NCR Corporation, a technology company, provides solutions and services that enable businesses to connect, interact, and transact with their customers worldwide. The company operates through four segments: Financial Services, Retail Solutions, Hospitality, and Emerging Industries.
Finally, Shares of Hershey Co (NYSE:HSY), ended its last trade with -6.50% loss, and closed at $88.20.
The Hershey Company, declared sales and earnings for the third quarter ended October 4, 2015. Merged net sales were $1,960.8 million contrast with $1,961.6 million for the third quarter of 2014. Stated net income for the third quarter of 2015 was $154.8 million or $0.70 per share-diluted, contrast with $223.7 million or $1.00 per share-diluted for the comparable period of 2014.
“In the third quarter Hershey’s efforts were focused on ensuring successful execution of our seasonal plans, which are on track and should result in good Halloween and Holiday seasons,” said John P. Bilbrey, Chairman, President and Chief Executive Officer, The Hershey Company. “Net sales raised 2.0% in the third quarter, not taking into account unfavorable foreign currency translation. We were very happy with North America gross margin expansion that resulted in solid operating profit growth. U.S. net sales were below expectations due to lower than predictable candy, mint and gum (CMG) retail takeaway in the third quarter. This softness also influenced broader mainstream snacks, where consumption trends during the quarter were less than the June year-to-date improvement. It appears that CMG and broader snacks marketplace performance in the quarter was pressured by lower consumer trips and a decline of in-store merchandising and programming at some retailers. However, in October, CMG in-store merchandising and programming has been executed which, while preliminary, should result in Hershey share gains in the important Halloween season.”

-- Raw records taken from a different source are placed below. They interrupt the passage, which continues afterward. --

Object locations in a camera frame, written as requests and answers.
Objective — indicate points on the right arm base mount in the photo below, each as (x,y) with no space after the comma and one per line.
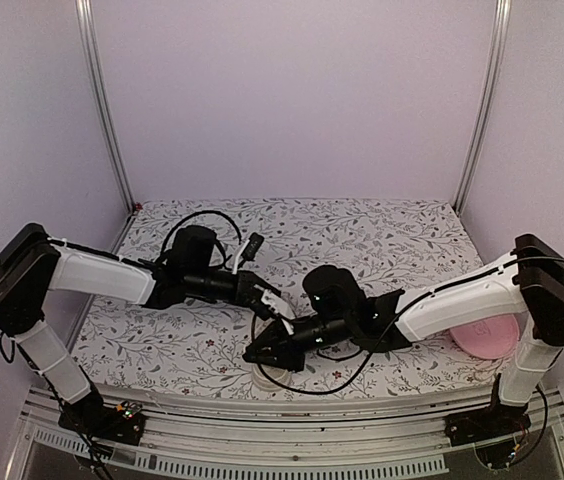
(486,423)

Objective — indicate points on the left aluminium frame post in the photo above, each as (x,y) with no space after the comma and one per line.
(86,26)

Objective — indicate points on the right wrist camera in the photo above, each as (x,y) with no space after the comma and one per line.
(279,309)

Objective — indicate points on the floral patterned table mat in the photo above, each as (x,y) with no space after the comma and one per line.
(195,349)

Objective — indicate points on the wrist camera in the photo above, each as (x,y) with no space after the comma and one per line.
(247,251)
(279,309)

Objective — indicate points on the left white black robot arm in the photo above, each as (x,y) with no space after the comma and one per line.
(34,263)

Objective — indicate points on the right aluminium frame post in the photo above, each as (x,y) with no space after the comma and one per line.
(496,55)

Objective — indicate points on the aluminium front rail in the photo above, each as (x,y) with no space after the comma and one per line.
(190,437)

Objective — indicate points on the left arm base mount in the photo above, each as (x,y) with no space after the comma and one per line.
(95,420)

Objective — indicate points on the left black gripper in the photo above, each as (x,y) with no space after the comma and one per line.
(244,290)

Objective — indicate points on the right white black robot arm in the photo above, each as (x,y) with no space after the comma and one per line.
(529,279)

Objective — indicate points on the cream white sneaker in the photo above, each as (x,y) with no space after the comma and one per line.
(267,378)

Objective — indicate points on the aluminium frame post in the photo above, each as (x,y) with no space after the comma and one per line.
(86,26)
(496,55)

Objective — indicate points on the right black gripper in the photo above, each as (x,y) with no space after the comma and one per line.
(272,339)

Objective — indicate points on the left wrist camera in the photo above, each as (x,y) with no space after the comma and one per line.
(247,251)

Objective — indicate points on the pink round plate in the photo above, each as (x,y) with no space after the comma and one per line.
(489,339)

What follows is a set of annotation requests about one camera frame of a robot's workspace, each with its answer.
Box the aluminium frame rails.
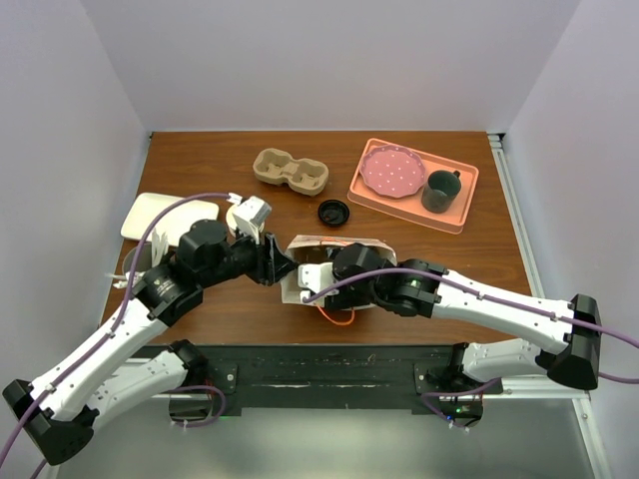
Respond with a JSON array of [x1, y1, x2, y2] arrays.
[[37, 132, 613, 479]]

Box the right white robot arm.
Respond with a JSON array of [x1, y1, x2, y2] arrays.
[[299, 242, 601, 392]]

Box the cardboard cup carrier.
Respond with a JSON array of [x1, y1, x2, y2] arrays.
[[253, 148, 329, 197]]

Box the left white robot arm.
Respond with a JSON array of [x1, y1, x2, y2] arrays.
[[2, 220, 299, 465]]

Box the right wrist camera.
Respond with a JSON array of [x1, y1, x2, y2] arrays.
[[298, 262, 334, 304]]

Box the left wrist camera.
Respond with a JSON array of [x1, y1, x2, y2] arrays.
[[233, 196, 272, 245]]

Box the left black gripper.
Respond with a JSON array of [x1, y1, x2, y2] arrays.
[[200, 221, 300, 287]]

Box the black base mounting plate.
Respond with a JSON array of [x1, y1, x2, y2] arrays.
[[169, 344, 503, 422]]

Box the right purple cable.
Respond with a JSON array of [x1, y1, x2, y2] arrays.
[[302, 268, 639, 430]]

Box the pink dotted plate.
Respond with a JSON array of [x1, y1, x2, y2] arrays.
[[358, 146, 426, 200]]

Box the dark green mug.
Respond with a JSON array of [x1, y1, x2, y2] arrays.
[[421, 170, 461, 214]]

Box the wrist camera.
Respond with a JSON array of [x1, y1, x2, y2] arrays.
[[233, 196, 272, 245], [298, 262, 334, 304]]

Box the purple cable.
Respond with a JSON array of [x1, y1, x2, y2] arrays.
[[302, 268, 639, 430], [0, 192, 241, 479]]

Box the stack of paper cups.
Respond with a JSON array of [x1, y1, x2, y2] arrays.
[[225, 205, 243, 238]]

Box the paper bag orange handles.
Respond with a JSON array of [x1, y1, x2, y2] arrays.
[[280, 235, 397, 326]]

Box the grey holder cup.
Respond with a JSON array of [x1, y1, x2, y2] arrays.
[[122, 244, 152, 279]]

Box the white rectangular plate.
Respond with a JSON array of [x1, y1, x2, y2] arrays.
[[120, 192, 221, 248]]

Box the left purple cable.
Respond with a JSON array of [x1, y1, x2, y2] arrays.
[[0, 192, 241, 479]]

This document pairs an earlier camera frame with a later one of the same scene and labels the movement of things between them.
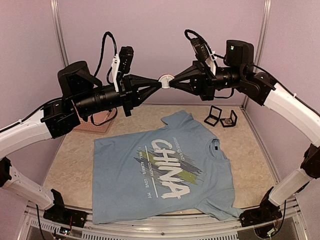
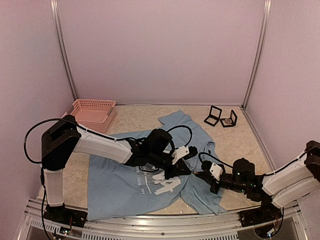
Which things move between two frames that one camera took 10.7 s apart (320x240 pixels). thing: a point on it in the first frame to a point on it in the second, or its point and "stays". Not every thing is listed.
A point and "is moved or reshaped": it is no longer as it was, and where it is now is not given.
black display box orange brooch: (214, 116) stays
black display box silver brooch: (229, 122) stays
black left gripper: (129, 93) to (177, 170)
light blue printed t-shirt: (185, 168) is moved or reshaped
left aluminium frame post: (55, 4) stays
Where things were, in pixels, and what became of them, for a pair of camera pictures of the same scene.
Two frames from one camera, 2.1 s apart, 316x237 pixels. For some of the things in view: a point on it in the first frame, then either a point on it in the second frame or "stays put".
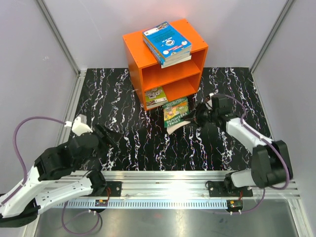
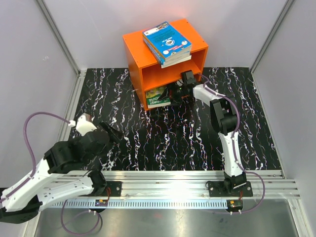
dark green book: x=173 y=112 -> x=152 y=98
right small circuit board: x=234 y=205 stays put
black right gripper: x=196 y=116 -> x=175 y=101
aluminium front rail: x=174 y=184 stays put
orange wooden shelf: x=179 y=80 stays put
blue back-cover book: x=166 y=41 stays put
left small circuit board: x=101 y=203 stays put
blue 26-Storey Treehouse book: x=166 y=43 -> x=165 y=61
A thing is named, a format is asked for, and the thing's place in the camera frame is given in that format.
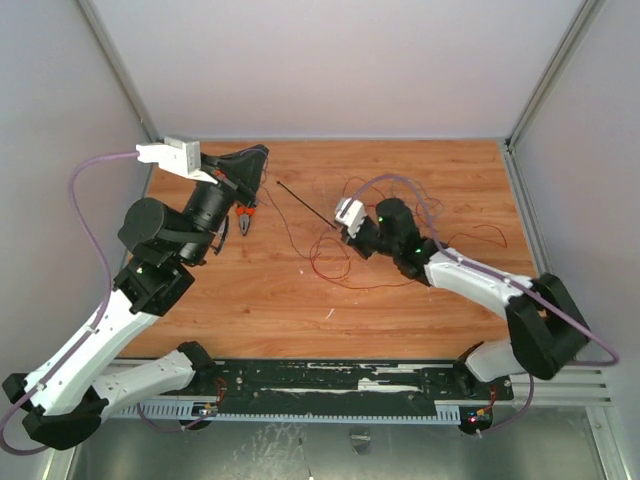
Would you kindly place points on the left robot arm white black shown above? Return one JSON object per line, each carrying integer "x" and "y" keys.
{"x": 70, "y": 395}

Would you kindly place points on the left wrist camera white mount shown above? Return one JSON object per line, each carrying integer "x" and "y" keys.
{"x": 176, "y": 155}

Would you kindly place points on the orange black pliers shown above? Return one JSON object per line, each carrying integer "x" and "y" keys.
{"x": 244, "y": 215}

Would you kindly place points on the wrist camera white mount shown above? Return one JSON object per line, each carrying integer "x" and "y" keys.
{"x": 176, "y": 155}
{"x": 350, "y": 214}

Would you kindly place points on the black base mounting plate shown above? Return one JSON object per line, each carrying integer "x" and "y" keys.
{"x": 342, "y": 387}

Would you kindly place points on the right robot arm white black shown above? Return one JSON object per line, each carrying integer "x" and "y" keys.
{"x": 546, "y": 329}

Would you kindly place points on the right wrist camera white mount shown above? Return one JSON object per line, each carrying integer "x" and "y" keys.
{"x": 350, "y": 214}

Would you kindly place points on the grey slotted cable duct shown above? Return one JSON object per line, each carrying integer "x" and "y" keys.
{"x": 190, "y": 410}

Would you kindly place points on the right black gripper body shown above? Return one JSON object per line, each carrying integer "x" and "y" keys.
{"x": 355, "y": 242}

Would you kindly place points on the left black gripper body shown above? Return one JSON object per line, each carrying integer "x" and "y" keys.
{"x": 211, "y": 165}

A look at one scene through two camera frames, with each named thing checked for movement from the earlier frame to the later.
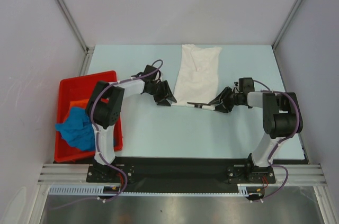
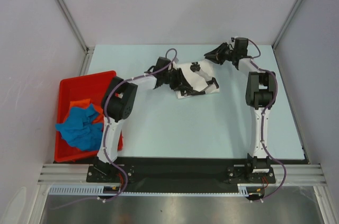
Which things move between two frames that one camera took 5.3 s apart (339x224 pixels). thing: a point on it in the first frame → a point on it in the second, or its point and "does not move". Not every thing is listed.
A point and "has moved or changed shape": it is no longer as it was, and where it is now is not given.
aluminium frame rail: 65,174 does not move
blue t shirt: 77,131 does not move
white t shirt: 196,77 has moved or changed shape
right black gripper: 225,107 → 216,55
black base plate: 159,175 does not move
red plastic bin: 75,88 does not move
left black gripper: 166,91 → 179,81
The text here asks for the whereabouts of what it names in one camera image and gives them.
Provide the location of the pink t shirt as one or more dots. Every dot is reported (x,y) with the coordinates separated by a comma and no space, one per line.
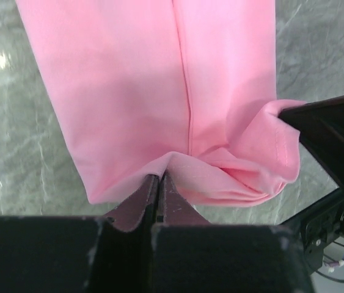
(185,87)

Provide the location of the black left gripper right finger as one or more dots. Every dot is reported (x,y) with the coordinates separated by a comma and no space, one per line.
(190,254)

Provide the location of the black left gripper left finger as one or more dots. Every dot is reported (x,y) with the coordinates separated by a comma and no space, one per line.
(105,253)

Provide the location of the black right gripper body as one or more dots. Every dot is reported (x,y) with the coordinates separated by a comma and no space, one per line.
(318,226)

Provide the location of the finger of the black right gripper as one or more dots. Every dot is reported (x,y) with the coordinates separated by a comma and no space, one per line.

As described in the Note below, for the third quarter of 2015, these results, prepared in accordance with U.S. generally accepted accounting principles (GAAP), comprised net pre-tax charges of $140.2 million, or $0.47 per share-diluted. Stated gross margin of 45.5% represented an improvement of 170 basis points as compared to last year, while stated operating profit declined 15.5% to $303.0 million. For the third quarter of 2014, stated results comprised net pre-tax charges of $13.8 million, or $0.05 per share-diluted.
The Hershey Company manufactures, imports, markets, distributes, and sells confectionery products. The company operates through two segments, North America; and International and Other. It offers chocolate and sugar confectionery products; pantry items, such as baking ingredients, toppings, sundae syrups, and beverages; snack items, counting spreads; and gum and mint refreshment products comprising chewing gums and bubble gums.